The EU is not banning cryptocurrencies, but it is defacto making them unusable.

If the bureaucrat thinks that people will start voluntarily reporting their crypto transactions, revealing their identities through the KYC process, or admitting taxes on their cryptocurrencies, he’s sorely mistaken. I daresay that even though most people are not anarchists, most of them simply won’t do it (ironically GDPR doesn’t protect them in any way in this regard).

They can in fact use the world’s many non-KYC exchanges, or private Signal or Threema groups, where people trade cryptocurrencies freely and without KYC (and government oversight). New opensource peer-to-peer exchange projects (like vexl.it) are currently growing like mushrooms after the rain.

With every regulation, more and more people go underground, to the old “vexl” days when the Bolsheviks forbade people to trade freely.

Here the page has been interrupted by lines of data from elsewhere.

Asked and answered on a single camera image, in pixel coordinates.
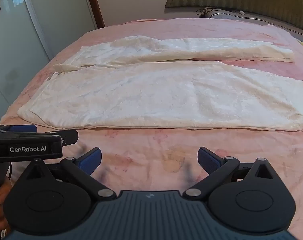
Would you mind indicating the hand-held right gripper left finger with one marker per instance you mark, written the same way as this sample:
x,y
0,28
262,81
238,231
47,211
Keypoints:
x,y
92,158

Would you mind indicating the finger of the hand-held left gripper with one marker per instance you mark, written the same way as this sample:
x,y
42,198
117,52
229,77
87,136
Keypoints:
x,y
22,127
70,136

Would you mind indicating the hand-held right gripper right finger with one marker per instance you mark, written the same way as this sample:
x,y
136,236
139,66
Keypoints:
x,y
207,158

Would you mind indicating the white pants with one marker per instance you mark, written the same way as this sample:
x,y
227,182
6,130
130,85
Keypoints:
x,y
154,97

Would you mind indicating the person's left hand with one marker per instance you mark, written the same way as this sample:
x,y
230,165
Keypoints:
x,y
0,195

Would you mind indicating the pink bed sheet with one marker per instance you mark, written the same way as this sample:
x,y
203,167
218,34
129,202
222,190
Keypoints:
x,y
141,155

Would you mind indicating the floral glass wardrobe door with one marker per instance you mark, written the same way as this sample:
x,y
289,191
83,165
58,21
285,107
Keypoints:
x,y
16,55
61,12

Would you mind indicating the grey striped pillow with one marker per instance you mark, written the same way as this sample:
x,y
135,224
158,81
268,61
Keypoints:
x,y
261,18

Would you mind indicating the brown wooden wardrobe frame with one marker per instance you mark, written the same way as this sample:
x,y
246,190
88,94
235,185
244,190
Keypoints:
x,y
95,2

The current Bolshevik, while not forbidding it, is so intrusive with regulations into the privacy of the people themselves that it makes cryptocurrencies significantly less attractive for legal use.

Meaningless and pervasive regulations may have the effect of starting an underground insurance business against the state that has not made economic sense until now. I have addressed this issue in the past in my articles The rise of anonymous crypto insurance and Anonymous insurance and prediction markets.

Summary

Laws and regulations in various fields usually come from the most incompetent, who are usually incapable of asserting themselves in the field. Or it may be corporatist pressure from a narrow group of people who are trying to build a business on the regulation or protect an existing business (e.g. “traditional banking”). Or a combination of all these factors.

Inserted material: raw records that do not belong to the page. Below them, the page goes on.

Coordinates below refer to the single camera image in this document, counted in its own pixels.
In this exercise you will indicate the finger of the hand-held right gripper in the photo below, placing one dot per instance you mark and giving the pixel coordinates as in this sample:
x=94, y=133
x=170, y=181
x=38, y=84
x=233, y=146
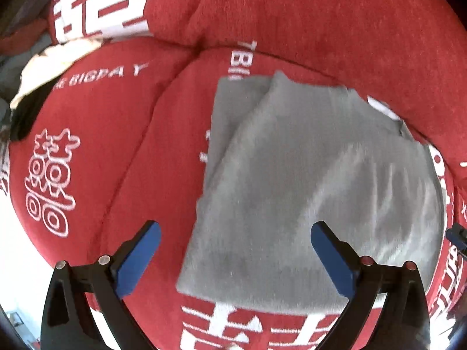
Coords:
x=458, y=235

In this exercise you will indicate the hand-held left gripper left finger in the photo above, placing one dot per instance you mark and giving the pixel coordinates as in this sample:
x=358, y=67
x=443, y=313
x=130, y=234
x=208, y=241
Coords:
x=140, y=259

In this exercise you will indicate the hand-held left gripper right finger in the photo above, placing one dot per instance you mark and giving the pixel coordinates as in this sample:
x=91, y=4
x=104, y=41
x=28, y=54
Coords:
x=334, y=259

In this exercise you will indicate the cream cloth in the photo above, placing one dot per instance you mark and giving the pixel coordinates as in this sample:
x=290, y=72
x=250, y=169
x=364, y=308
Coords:
x=54, y=60

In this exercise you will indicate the grey sweater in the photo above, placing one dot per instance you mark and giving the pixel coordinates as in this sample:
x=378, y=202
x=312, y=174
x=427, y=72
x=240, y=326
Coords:
x=292, y=189

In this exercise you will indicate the red printed sofa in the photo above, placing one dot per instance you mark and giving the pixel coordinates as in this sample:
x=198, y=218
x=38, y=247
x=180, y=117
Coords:
x=292, y=18

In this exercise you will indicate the black cloth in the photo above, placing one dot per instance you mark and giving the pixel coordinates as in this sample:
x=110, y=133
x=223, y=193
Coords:
x=27, y=111

We really don’t need most regulations and laws – try to find a country in the world where a given regulation or law doesn’t exist, and you will often be surprised to find that nobody there needs it either.

And not only do we not need regulations, but they are also very dangerous – at best they kill the productive time and lives of millions of people. At worse, they create more victimless crimes (which don’t exist in other countries!) and, by consequent criminalisation, put hundreds of thousands of innocent people in society at risk (crypto users will soon be added to the at-risk drug users in the EU).

A large number of crypto users who will not leave the EU, they will just go underground. Where they will continue to trade freely in trusted communities. Just like it happens in any other totalitarian country.